HO-1 immunoreactivity was evaluated by blindly scoring the epidermal zone and the dermal region of the wounds. A single section per wound of each animal was semi-quantitatively scored as previously described using the following scale: 0 (minimal), 1 (mild), 2 (moderate), and 3 (marked).

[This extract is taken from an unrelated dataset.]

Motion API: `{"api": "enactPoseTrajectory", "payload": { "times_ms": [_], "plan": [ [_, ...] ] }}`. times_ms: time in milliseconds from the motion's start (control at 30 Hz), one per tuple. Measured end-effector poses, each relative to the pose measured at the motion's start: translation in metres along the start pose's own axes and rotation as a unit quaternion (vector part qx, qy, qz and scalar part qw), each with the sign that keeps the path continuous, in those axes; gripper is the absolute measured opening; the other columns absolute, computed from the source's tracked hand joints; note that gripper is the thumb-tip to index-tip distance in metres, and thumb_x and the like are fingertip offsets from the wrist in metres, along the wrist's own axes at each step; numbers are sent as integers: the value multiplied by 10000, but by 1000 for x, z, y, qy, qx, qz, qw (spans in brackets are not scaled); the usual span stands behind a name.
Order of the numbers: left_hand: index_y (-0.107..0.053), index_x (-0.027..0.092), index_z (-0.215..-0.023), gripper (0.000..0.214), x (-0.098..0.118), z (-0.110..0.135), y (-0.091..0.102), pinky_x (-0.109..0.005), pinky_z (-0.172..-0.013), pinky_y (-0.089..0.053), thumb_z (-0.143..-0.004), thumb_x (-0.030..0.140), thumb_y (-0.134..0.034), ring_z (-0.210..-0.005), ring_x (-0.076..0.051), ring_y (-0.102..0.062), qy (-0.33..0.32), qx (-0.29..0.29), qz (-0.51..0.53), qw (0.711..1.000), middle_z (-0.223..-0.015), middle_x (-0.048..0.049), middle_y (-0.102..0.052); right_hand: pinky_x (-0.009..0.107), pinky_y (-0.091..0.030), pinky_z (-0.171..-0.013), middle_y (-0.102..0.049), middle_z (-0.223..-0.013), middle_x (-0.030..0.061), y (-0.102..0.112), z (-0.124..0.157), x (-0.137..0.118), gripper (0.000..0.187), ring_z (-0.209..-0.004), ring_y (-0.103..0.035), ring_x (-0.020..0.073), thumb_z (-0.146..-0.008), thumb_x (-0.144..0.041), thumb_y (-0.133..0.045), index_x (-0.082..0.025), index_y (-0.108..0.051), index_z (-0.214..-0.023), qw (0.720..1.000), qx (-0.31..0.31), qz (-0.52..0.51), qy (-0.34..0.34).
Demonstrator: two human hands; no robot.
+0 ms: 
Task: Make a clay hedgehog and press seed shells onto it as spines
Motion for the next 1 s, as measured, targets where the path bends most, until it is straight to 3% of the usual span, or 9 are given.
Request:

4.7. RNA Isolation and Quantitative-RT-PCR

Tissue was pulverized in TRIzol (Invitrogen, Carlsbad, CA, USA) using a micro-dismembrator (Sartorius BBI Systems GmbH, Melsungen, Germany) and RNA was further extracted as previously described [13]. All values were normalized to the household gene gapdh, which is often used in RIPC experiments [91,92] according to the comparative method (2−ΔΔ). Gapdh mRNA expression levels were stable and were not affected by RIPC treatment. The sequences of the mouse-specific primers for gapdh are forward 5′GGCAAATTCAACGGCACA3′, and reverse 5′GTTAGTGGGGTCTCGCTCCTG3′, and for Hmox1 (HO-1) forward 5′CAACATTGAGCTGTTTGAGG3′, and reverse 5′TGGTCTTTGTGTTCCTCTGTC3′.

4.8. Statistics

Data were analyzed using GraphPad Prism 5.01 software (San Diego, CA, USA). Outliers were tested using the Grubbs’ test, but no outliers were found (except for the data in Figure A3 where one outlier was found in the skin and one in the kidney group). Data were analyzed using two-sided t-tests to compare two variables or a one-way analysis of variance when comparing multiple variables. Bonferroni’s multiple comparison post hoc test was applied as correction for multiple comparisons when investigating multiple dependent research questions. Results were considered significantly different at p < 0.05 (* p < 0.05, ** p < 0.01, and *** p < 0.001).

5. Conclusions

RIPC treatment induced HO-1 mRNA expression in kidney, heart, and ligated muscle, and may therefore directly contribute to enhanced protection to injurious stressors and/or microcirculation in these tissues. However, RIPC did not alter HO-1 in the skin and was not modulated in day-7 skin wounds, demonstrating organ- and time-specific effects. Both early and late RIPC treatment did not affect dermal wound closure time, collagen deposition, or wound morphology. A better understanding of the mechanistic insight by which RIPC mediates organ protection is needed.